[Opening Material provided section]
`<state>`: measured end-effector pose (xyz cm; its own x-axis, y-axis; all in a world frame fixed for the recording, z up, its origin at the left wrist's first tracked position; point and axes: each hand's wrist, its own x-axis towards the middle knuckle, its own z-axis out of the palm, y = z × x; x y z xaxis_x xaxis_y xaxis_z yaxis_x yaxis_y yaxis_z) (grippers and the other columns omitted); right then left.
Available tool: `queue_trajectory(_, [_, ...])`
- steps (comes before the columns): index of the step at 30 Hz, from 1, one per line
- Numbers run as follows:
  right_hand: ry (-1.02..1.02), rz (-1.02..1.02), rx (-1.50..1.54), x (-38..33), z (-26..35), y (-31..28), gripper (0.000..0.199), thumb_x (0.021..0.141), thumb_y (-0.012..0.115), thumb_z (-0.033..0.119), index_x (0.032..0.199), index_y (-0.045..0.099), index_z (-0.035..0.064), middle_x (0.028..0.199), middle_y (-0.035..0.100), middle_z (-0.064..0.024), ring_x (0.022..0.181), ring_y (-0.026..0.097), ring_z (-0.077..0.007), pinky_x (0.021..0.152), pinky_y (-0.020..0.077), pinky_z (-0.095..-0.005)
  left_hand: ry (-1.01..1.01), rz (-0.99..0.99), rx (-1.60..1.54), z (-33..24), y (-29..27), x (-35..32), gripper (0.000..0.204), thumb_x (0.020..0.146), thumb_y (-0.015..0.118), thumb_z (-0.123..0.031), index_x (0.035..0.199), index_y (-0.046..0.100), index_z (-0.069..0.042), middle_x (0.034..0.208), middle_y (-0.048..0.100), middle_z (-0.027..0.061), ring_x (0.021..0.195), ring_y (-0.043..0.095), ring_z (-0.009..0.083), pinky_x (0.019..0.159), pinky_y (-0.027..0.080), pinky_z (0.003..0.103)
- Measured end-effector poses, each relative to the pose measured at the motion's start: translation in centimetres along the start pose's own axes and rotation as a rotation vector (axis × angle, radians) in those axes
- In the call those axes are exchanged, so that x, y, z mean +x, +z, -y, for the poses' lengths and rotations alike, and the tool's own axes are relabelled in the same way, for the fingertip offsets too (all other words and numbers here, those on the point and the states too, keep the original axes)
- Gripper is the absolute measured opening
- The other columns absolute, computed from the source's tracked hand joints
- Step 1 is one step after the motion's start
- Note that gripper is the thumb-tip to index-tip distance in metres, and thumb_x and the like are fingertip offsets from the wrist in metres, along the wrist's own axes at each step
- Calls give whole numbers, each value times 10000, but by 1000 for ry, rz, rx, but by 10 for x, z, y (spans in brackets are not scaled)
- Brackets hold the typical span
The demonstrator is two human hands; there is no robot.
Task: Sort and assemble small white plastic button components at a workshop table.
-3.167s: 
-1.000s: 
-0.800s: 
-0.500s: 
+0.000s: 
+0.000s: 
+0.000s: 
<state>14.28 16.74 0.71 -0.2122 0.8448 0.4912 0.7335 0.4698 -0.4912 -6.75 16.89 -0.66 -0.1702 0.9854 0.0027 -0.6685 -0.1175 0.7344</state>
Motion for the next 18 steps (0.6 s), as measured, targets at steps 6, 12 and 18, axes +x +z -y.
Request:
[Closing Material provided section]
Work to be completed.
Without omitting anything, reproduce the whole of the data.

Task output.
`<state>`: measured end-effector pose (xyz cm; its own x-axis, y-axis; all in a world frame fixed for the recording, z up, its origin at the left wrist's first tracked position; point and axes: each hand's wrist, its own x-axis towards the middle knuckle, its own z-axis out of the palm, y = z × x; x y z xaxis_x xaxis_y xaxis_z yaxis_x yaxis_y yaxis_z) (grippers and the other columns omitted); right then left.
Available tool: `queue_trajectory(_, [_, ...])`
- steps (comes before the columns): index of the step at 30 Hz, from 1, one per line
- Numbers run as follows:
  right_hand: ry (-1.02..1.02), rz (-1.02..1.02), rx (-1.50..1.54), x (-38..33), z (-26..35), y (-31..28), gripper (0.000..0.199), thumb_x (0.021..0.141), thumb_y (-0.012..0.115), thumb_z (-0.033..0.119), index_x (0.032..0.199), index_y (-0.045..0.099), index_z (-0.035..0.064), middle_x (0.028..0.199), middle_y (-0.035..0.100), middle_z (-0.064..0.024), ring_x (0.022..0.181), ring_y (-0.026..0.097), ring_z (-0.077..0.007), pinky_x (0.021..0.152), pinky_y (-0.020..0.077), pinky_z (-0.095..-0.005)
  left_hand: ry (-1.01..1.01), rz (-0.99..0.99), rx (-1.60..1.54), z (-33..24), y (-29..27), x (-35..32), gripper (0.000..0.204), thumb_x (0.020..0.146), thumb_y (-0.015..0.118), thumb_z (-0.123..0.031), index_x (0.035..0.199), index_y (-0.046..0.100), index_z (-0.069..0.042), middle_x (0.034..0.208), middle_y (-0.048..0.100), middle_z (-0.027..0.061), ring_x (0.021..0.195), ring_y (-0.043..0.095), ring_z (-0.009..0.083), pinky_x (0.019..0.159), pinky_y (-0.027..0.080), pinky_z (0.003..0.103)
- Measured end-effector poses, each relative to the pose measured at the motion's start: translation in centimetres along the start pose's own axes and rotation as a rotation vector (axis × angle, radians) in those axes
- In the call those axes are exchanged, so that x, y, z mean +x, +z, -y, for the poses' lengths and rotations alike, and the tool's own axes are relabelled in the same way, for the fingertip offsets too (all other words and numbers here, those on the point and the states too, keep the original axes)
- Gripper is the absolute measured opening
- The other columns absolute, computed from the source's tracked hand joints
- Step 1 is one step after the motion's start
- Note that gripper is the thumb-tip to index-tip distance in metres, and thumb_x and the like are fingertip offsets from the wrist in metres, along the wrist's own axes at each step
- Calls give whole numbers, each value times 10000, but by 1000 for ry, rz, rx, but by 10 for x, z, y (spans in brackets are not scaled)
- Brackets hold the typical span
The demonstrator is two human hands; there is no robot.
Task: Sort and assemble small white plastic button components at a workshop table.
-3.167s: 
-1.000s: 
-0.800s: 
-0.500s: 
+0.000s: 
+0.000s: 
+0.000s: 
<state>14.28 16.74 0.71 -0.2122 0.8448 0.4912 0.7335 0.4698 -0.4912 -6.75 16.89 -0.66 -0.1702 0.9854 0.0027 -0.6685 -0.1175 0.7344</state>
Motion for the next 18 steps (0.6 s), as measured, targets at steps 6, 12 and 18, axes +x +z -y.
Request:

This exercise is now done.